Your instructions –
Start with the first line of the data and end with the line that holds "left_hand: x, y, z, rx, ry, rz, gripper"; write out each one exactly.

Start of Data shown

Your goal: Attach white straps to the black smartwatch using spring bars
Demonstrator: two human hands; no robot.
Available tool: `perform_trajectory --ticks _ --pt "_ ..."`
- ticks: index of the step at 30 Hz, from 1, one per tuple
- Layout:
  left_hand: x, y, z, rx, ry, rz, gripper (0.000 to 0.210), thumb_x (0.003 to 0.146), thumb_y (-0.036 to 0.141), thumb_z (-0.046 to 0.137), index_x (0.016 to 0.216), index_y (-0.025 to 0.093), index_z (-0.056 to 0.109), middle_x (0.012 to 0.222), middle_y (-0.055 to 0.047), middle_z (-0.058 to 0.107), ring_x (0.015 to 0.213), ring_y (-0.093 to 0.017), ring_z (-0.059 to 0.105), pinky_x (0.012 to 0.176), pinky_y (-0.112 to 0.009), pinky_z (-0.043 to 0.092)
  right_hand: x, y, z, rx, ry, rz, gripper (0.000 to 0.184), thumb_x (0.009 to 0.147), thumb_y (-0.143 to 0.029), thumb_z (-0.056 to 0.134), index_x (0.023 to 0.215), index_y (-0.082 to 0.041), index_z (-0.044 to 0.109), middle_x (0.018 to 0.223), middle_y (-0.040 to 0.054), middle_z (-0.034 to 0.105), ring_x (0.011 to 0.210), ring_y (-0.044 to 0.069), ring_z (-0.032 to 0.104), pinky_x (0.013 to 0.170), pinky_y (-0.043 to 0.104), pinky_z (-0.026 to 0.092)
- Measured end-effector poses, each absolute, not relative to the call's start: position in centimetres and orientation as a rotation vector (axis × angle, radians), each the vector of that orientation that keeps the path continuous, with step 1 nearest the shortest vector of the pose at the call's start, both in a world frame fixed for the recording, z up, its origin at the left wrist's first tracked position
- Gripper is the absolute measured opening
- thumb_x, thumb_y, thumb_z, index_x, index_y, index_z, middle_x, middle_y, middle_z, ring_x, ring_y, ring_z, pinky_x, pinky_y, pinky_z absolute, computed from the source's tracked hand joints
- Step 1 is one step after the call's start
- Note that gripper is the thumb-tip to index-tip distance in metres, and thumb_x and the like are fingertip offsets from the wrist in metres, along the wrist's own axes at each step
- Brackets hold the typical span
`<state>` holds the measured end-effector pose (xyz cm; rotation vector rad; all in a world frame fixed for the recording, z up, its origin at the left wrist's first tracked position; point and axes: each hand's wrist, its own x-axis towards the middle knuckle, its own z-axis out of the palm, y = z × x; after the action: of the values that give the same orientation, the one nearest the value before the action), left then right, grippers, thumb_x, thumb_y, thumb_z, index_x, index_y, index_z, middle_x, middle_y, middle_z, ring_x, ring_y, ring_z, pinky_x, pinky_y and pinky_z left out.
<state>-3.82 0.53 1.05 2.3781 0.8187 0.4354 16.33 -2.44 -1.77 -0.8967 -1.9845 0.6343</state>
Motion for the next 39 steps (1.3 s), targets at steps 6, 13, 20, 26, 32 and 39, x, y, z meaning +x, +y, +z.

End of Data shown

Task solution –
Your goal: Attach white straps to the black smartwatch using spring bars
Demonstrator: two human hands; no robot.
Available tool: `perform_trajectory --ticks _ --pt "_ ..."`
- ticks: index of the step at 30 Hz, from 1, one per tuple
- Layout:
  left_hand: x, y, z, rx, ry, rz, gripper (0.000 to 0.210), thumb_x (0.003 to 0.146), thumb_y (-0.036 to 0.141), thumb_z (-0.046 to 0.137), index_x (0.016 to 0.216), index_y (-0.025 to 0.093), index_z (-0.056 to 0.109), middle_x (0.012 to 0.222), middle_y (-0.055 to 0.047), middle_z (-0.058 to 0.107), ring_x (0.015 to 0.213), ring_y (-0.093 to 0.017), ring_z (-0.059 to 0.105), pinky_x (0.012 to 0.176), pinky_y (-0.112 to 0.009), pinky_z (-0.043 to 0.092)

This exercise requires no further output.